Context: Luxembourg has been PCR testing its resident population at much higher rate than most European countires and by end of Nov. 2020, has tested 80% of residents at least once. Together with the breakdown of cases from different sources, it offers an unique opportunity to estimate the number of asymptomatic cases compared to symptomatic cases in Luxembourg population.
Assumptions: Luxembourg started sharing the number of daily PCR tests done on its residents from four sources, namely, (a) Large scale testing (LST), (b) airport vouchers, (c) prescription from doctors and (d) via contact tracing. Of these 4 sets of data, LST is a random parameter by which government invites its residents to get tested for free and sends out certain amount of invitations every week. In contrast, PCR tests performed following a prescription from doctors is a targetted dataset as doctors normally issue such test when the symptoms are suspected to match with a SARS-CoV-2 infection. So, we look closely to only these two sets of data, as the former being assumed to be qualifying as ‘mostly asymptomatic’ and the later being as ‘symptomatic cases’. Please note that we do assume that a small percentage of tests in either set cannot be exactly treated as ‘asymptomatic’ or ‘symptomatic’, but it is probably a very small percentage and does not affect our final observations.

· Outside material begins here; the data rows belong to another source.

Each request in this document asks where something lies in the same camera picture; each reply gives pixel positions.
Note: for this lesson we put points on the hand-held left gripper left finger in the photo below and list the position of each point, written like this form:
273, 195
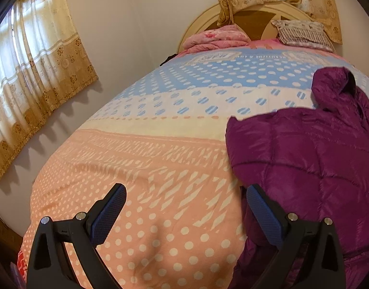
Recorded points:
107, 213

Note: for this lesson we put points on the beige floral wide curtain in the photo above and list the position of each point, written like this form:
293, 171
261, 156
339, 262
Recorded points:
37, 72

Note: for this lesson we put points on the cream wooden arched headboard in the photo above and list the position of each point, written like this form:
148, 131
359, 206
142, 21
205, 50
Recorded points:
256, 21

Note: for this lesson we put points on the dark wooden furniture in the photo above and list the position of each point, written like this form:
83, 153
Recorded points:
4, 231

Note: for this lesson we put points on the folded pink floral quilt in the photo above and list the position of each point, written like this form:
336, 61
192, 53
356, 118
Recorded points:
216, 37

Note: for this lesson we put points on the pink and blue dotted blanket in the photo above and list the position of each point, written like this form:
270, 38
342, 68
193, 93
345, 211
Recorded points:
160, 144

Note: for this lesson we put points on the purple puffer jacket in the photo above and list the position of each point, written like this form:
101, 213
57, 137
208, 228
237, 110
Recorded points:
301, 153

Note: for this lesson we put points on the grey patterned pillow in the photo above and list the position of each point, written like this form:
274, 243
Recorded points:
301, 33

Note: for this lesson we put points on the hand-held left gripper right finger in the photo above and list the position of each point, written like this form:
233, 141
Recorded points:
267, 213

Data: We considered daily data (PDF) from August till November 2020 for which both LST and prescription data is available for the same date, and then for statistical reasons, only considered the dates for which at least 1,000 tests were done for both the parameters to remove any bais from smaller test-numbers on weekends or for other reasons. Next we plotted these remaining data (67 days in total) as number of PCR tests versus the number of PCR that turned positive. We also show a ‘trendline’ (linear regression) for visualization purposes.
this chart is ‘zoomable’ by clicking-and-dragging an area to visualize overlapping data points.

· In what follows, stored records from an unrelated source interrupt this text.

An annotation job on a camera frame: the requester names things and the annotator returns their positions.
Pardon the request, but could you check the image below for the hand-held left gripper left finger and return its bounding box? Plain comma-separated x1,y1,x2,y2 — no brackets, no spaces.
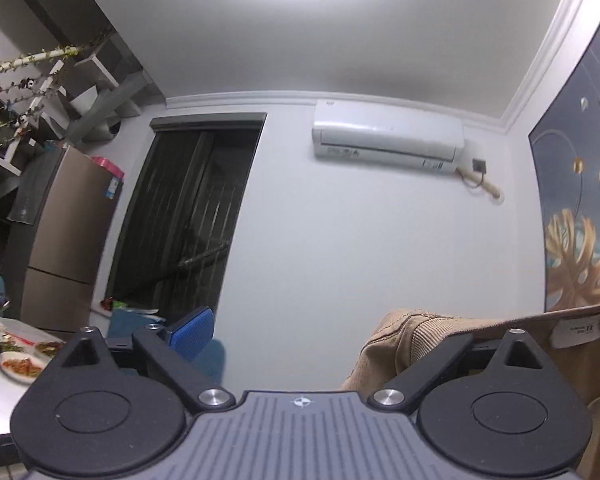
47,306,236,413

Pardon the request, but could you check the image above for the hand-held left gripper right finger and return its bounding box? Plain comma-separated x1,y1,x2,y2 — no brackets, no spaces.
370,327,556,413

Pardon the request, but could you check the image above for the tan sweatshirt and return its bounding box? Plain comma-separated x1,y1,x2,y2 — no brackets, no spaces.
339,301,600,480

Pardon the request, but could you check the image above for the dark doorway with metal gate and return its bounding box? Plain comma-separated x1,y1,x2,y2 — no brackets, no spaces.
103,112,268,331

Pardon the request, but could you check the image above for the plate of brown food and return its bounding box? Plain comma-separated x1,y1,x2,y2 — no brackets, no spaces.
34,340,67,359

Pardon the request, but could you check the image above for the bronze refrigerator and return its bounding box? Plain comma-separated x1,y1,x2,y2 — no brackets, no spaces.
20,146,126,333

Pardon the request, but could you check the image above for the plate of red food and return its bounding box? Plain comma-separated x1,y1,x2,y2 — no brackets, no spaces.
0,351,47,384

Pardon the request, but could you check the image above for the plate of green vegetables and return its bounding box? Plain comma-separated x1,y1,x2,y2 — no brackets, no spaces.
0,332,37,354

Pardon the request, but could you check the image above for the pink box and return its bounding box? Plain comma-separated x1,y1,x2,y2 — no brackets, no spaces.
91,156,126,181

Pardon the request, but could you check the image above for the beige air conditioner pipe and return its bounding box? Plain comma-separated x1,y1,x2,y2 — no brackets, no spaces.
457,167,503,202

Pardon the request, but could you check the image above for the white dining table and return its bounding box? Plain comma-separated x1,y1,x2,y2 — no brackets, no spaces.
0,317,76,456

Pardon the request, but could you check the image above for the grey hanging cloth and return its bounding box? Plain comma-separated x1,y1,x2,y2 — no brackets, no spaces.
7,147,66,223

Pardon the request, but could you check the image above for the grey staircase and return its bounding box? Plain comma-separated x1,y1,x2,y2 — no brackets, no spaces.
65,30,156,147

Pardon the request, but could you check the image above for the white railing with artificial vines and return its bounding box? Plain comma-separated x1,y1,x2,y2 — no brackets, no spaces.
0,42,88,166

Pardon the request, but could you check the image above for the black wall socket with cable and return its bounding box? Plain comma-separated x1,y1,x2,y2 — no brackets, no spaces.
460,158,487,190

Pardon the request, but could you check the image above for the white wall air conditioner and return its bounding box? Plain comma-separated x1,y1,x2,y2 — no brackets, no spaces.
311,100,466,175

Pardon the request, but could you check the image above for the dark blue leaf wall mural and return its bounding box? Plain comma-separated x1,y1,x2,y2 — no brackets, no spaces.
528,25,600,313

Observations: It is immediately evident that the number of positive tests following a ‘prescription’ (blue) is much higher compared to a random call under the LST (red), which is also expected in terms of ‘finding less’ cases from random population test. Now, we look at the data for how many PCR tests we would need to perform to identify 1 asymptomatic case (LST data) compared to identify 1 symptomatic case (prescription data), and it appears to be a range between 76 – 559 PCR tests for 1 asymtomatic case and a range between 8 – 143 PCR tests for 1 symptomatic case. Which in other words would mean about 4 to 10 times of tests are needed to identify one asymptomatic case compared to every symptomatic case (between August and November 2020). Further, one may be tempted to extend the same ratio of 4 to 10 times of actual number of asymptomatic cases prevailing in Luxembourg population compared to symptomatic cases.
Note: A large scale ‘antigen-antibody’ based serological testing (up to 1,000 tests per week) in currently ongoing under LST-Phase II which would give additional insights into population wide infection (a certain proportion being not identified by PCR testing and probably ‘recovered’), and might change the above asymptomatic/ symptomatic ratio!
OPINION: If the above assumptions and observations are close to the reality, it would be highly recommended to continue the LST as a preventive measure to identify cases as early as possible. In other words, although over 80% of resident population has been tested at least once, and only 5.6% have been identified as a SARS-CoV-2 positive, of which nearly 75% (or 4.2% of population) has already recovered, the remaining 94.4% population is still vulnerable for an infection in future (until a population wide vaccination is completed). It may also be worth mentioning that from a policy makers point of view, since a majority of residents are already tested and might curtail the LST once the daily cases drop, it may be prudent to account for up to 10 times of asymptomatic cases compared to ‘prescription’ based symptomatic cases for optimal resource management and expected scenarios.